[
https://issues.apache.org/jira/browse/HDFS-3077?page=com.atlassian.jira.plugin.system.issuetabpanels:comment-tabpanel&focusedCommentId=13403494#comment-13403494
]
Todd Lipcon commented on HDFS-3077:
-----------------------------------
The following are the diffs introduced by the HDFS-3092 branch as of 1346682
{code}
todd@todd-w510:~/git/hadoop-common/hadoop-hdfs-project$ git diff --stat
origin/trunk..HDFS-3092
.../hadoop-hdfs/CHANGES.HDFS-3092.txt | 42 +++
hadoop-hdfs-project/hadoop-hdfs/pom.xml | 23 ++
.../java/org/apache/hadoop/hdfs/DFSConfigKeys.java | 12 +-
.../src/main/webapps/journal/index.html | 29 ++
.../src/main/webapps/journal/journalstatus.jsp | 42 +++
.../src/main/webapps/proto-journal-web.xml | 17 +
.../main/java/org/apache/hadoop/hdfs/DFSUtil.java | 58 ++++
.../java/org/apache/hadoop/hdfs/TestDFSUtil.java | 41 +++
.../hdfs/protocol/UnregisteredNodeException.java | 4 +
.../hdfs/protocolPB/JournalSyncProtocolPB.java | 41 +++
.../JournalSyncProtocolServerSideTranslatorPB.java | 60 ++++
.../JournalSyncProtocolTranslatorPB.java | 79 +++++
.../server/protocol/JournalServiceProtocols.java | 27 ++
.../hdfs/server/protocol/JournalSyncProtocol.java | 58 ++++
.../src/main/proto/JournalSyncProtocol.proto | 57 +++
.../journalservice/GetJournalEditServlet.java | 177 ++++++++++
.../hadoop/hdfs/server/journalservice/Journal.java | 130 +++++++
.../server/journalservice/JournalDiskWriter.java | 61 ++++
.../server/journalservice/JournalHttpServer.java | 172 ++++++++++
.../server/journalservice/JournalListener.java | 4 +-
.../hdfs/server/journalservice/JournalService.java | 359 +++++++++++++++++---
.../hadoop/hdfs/server/namenode/FSEditLog.java | 65 ++++-
.../hadoop/hdfs/server/namenode/FSImage.java | 4 +-
.../hdfs/server/namenode/GetImageServlet.java | 10 +-
.../hadoop/hdfs/server/namenode/NNStorage.java | 4 +-
.../hdfs/server/namenode/TransferFsImage.java | 4 +-
.../hadoop/hdfs/server/namenode/JournalSet.java | 34 ++
.../org/apache/hadoop/hdfs/MiniDFSCluster.java | 9 +
.../hdfs/server/journalservice/TestJournal.java | 71 ++++
.../journalservice/TestJournalHttpServer.java | 311 +++++++++++++++++
.../server/journalservice/TestJournalService.java | 150 +++++++--
31 files changed, 2071 insertions(+), 84 deletions(-)
{code}
For each of these, I'll explain how the code was incorporated in the 3077 work.
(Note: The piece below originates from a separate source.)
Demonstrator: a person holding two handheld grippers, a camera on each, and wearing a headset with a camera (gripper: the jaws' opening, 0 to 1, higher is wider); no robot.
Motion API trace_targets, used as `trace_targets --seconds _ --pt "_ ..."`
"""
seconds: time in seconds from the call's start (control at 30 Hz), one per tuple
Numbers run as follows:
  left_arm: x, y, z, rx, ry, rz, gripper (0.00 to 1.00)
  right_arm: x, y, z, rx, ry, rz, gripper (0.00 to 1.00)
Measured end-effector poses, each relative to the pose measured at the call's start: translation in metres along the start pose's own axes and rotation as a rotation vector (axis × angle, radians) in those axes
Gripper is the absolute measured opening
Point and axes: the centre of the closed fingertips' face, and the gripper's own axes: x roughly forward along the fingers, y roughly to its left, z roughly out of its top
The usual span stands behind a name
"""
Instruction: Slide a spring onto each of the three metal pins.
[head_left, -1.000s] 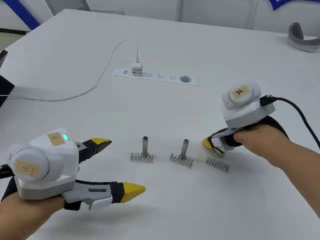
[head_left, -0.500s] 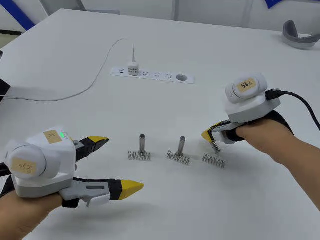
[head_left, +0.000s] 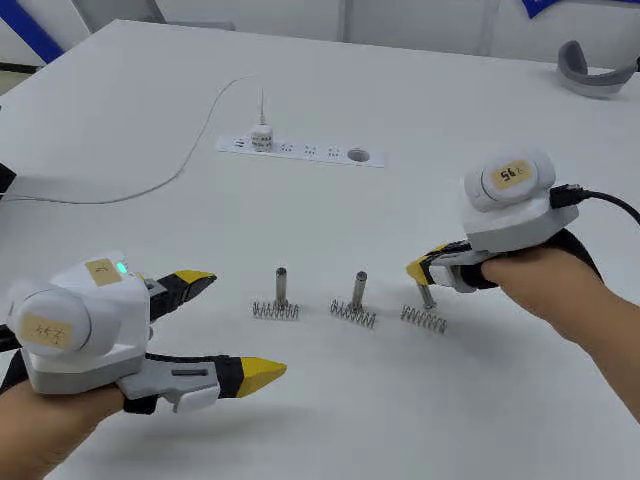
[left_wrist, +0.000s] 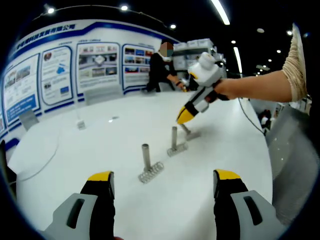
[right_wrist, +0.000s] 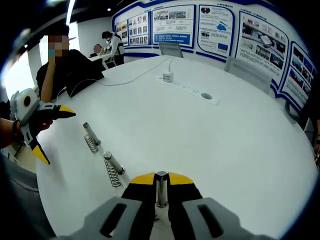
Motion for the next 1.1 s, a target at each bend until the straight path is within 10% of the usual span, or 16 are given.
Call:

Or, in the case that the code was not carried over, explain why it doesn't make
sense.
{code}
hadoop-hdfs-project/hadoop-hdfs/pom.xml | 23 ++
.../java/org/apache/hadoop/hdfs/DFSConfigKeys.java | 12 +-
.../src/main/webapps/journal/index.html | 29 ++
.../src/main/webapps/journal/journalstatus.jsp | 42 +++
.../src/main/webapps/proto-journal-web.xml | 17 +
{code}
These are carried over, with the exception of the HTTPS-related keys. Trunk has
moved away from Kerberized HTTPS and towards SPNEGO for authenticated HTTP.
{code}
.../main/java/org/apache/hadoop/hdfs/DFSUtil.java | 58 ++++
.../java/org/apache/hadoop/hdfs/TestDFSUtil.java | 41 +++
{code}
These diffs provided a way to parse out the list of journal nodes from the
Configuration object. But, it makes more sense to provide this list in the
actual URI of the edits logs, for consistency with the existing BKJM
implementation. So, the equivalent method now exists as
{{QuorumJournalManager.getLoggerAddresses(URI)}}. Moving it from DFSUtil to QJM
also made sense so that all of the new code was self-contained in its own
package (per the spirit of Journal Managers being pluggable components, I don't
think we should refer to them from the main DFS code)
{code}
.../hdfs/protocol/UnregisteredNodeException.java | 4 +
{code}
Given that the NN is configured with a static list of Journal Managers to write
to, and that membership is static, there's no need for a registration concept
with the JNs -- the NN sends RPCs _to_ the JNs, rather than the other way
around.
{code}
.../hdfs/protocolPB/JournalSyncProtocolPB.java | 41 +++
.../JournalSyncProtocolServerSideTranslatorPB.java | 60 ++++
.../JournalSyncProtocolTranslatorPB.java | 79 +++++
.../server/protocol/JournalServiceProtocols.java | 27 ++
.../hdfs/server/protocol/JournalSyncProtocol.java | 58 ++++
.../src/main/proto/JournalSyncProtocol.proto | 57 +++
{code}
I merged this protocol in with the other RPC protocol, since it reused the same
types anyway. If there's a strong motivation to have this as a separate
protocol, I could be convinced, but I think we need to make use of JN-specific
items like epoch ID in here, which wouldn't make sense in the context of a NN
or other edits storage.
{code}
.../journalservice/GetJournalEditServlet.java | 177 ++++++++++
{code}
This has been moved into the qjournal package. It is otherwise mostly the same.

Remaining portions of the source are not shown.